Dataset excerpt:
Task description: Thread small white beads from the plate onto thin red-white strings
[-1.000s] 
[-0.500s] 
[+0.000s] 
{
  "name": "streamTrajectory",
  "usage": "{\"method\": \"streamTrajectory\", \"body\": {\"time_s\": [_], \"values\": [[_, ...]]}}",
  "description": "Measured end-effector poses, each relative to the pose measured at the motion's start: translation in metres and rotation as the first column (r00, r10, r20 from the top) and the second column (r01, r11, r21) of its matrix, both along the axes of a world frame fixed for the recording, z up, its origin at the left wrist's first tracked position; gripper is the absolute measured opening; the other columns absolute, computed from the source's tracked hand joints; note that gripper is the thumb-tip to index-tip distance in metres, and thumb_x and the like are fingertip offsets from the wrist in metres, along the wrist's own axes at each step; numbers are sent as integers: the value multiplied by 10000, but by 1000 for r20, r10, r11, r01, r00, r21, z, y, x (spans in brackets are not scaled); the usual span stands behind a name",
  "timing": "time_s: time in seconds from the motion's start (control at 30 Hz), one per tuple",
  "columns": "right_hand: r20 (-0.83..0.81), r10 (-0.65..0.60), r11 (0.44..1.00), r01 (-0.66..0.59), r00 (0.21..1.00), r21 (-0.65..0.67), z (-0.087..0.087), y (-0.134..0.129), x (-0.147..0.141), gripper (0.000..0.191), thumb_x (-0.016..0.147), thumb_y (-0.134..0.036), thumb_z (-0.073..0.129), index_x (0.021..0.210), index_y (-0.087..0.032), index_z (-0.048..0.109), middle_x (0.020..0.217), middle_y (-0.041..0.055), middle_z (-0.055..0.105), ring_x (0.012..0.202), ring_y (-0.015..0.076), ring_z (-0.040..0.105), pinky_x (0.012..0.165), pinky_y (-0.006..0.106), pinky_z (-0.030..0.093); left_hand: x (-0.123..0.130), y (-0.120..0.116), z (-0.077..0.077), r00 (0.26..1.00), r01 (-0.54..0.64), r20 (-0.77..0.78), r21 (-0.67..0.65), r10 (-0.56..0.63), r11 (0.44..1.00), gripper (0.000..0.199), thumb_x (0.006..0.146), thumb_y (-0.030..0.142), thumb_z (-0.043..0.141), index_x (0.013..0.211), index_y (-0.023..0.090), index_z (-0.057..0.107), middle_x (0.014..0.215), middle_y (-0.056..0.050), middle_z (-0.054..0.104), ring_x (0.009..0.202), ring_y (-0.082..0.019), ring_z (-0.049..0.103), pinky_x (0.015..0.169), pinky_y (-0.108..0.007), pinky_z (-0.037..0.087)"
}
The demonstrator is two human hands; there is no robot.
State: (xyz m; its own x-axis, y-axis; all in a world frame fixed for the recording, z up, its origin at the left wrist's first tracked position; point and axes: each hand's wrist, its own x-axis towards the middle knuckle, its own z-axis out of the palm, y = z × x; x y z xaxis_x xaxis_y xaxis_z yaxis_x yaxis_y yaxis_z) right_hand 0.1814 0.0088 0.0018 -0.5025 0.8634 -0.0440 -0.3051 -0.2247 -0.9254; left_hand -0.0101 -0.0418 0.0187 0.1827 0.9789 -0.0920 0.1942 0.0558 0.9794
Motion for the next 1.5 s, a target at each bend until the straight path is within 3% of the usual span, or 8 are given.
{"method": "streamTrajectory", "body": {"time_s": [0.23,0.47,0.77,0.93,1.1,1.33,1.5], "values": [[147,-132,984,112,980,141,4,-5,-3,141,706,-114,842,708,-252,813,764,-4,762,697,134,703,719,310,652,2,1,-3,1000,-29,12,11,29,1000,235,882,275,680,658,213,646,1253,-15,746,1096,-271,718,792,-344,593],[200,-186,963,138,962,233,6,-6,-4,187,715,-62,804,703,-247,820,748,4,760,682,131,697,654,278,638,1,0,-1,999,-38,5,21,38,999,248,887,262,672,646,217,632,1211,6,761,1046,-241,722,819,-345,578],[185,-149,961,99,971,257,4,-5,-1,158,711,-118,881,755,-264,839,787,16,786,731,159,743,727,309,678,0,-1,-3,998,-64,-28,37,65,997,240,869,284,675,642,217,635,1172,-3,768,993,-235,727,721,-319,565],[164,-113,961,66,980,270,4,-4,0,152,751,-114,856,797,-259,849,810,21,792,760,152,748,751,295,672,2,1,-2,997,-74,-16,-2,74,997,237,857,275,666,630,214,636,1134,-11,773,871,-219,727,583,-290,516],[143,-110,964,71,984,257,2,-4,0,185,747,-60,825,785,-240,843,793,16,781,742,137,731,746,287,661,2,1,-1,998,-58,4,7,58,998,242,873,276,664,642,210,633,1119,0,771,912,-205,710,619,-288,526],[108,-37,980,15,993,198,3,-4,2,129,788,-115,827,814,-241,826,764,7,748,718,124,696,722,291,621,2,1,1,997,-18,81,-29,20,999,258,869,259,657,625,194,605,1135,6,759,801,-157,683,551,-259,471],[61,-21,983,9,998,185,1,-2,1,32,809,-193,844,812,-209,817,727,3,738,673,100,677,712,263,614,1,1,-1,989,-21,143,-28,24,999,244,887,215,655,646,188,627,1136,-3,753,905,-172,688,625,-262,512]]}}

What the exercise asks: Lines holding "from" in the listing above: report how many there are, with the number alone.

Solution to the exercise: 3